■ Problem description
Look below for the line with "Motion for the", then give it again exactly, along with every line that comes after it, the final line included.

____________________

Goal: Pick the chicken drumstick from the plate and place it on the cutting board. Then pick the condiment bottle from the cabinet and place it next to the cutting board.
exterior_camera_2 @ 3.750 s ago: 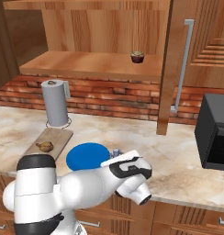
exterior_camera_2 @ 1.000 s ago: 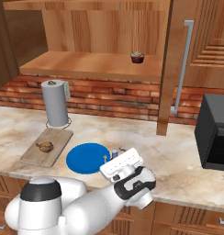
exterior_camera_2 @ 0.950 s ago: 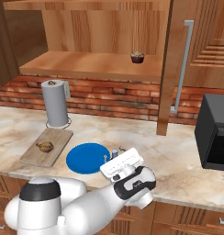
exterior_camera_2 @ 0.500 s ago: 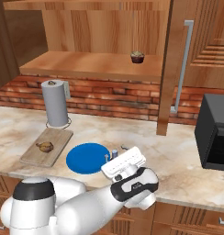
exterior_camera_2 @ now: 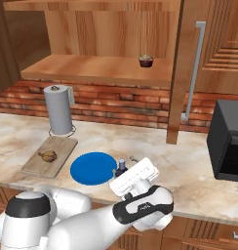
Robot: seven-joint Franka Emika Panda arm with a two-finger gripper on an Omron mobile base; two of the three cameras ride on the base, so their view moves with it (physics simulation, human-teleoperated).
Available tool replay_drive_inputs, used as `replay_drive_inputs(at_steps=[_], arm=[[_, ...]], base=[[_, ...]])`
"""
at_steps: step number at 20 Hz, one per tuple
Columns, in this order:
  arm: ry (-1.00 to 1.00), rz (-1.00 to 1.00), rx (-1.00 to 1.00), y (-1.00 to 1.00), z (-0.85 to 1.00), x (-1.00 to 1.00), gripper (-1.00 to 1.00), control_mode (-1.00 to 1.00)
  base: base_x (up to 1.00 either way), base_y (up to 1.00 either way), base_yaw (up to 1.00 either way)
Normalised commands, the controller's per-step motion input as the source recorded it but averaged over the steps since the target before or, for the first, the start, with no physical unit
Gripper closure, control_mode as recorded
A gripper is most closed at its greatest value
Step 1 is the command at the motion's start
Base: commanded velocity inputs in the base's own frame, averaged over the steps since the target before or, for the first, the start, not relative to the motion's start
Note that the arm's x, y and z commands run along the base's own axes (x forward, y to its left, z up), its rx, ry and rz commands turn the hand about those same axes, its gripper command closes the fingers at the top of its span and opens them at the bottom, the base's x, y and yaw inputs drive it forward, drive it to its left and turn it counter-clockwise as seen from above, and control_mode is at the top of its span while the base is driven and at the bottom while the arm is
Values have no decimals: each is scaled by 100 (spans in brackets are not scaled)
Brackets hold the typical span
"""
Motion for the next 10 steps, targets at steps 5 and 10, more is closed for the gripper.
replay_drive_inputs(at_steps=[5, 10], arm=[[-13, 0, -28, -7, 26, -56, -100, -100], [-24, -3, -41, -2, 22, -63, -100, -100]], base=[[0, 0, 0], [0, 0, 0]])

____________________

■ Answer to this exercise
Motion for the next 10 steps, targets at steps 5 and 10, more is closed for the gripper.
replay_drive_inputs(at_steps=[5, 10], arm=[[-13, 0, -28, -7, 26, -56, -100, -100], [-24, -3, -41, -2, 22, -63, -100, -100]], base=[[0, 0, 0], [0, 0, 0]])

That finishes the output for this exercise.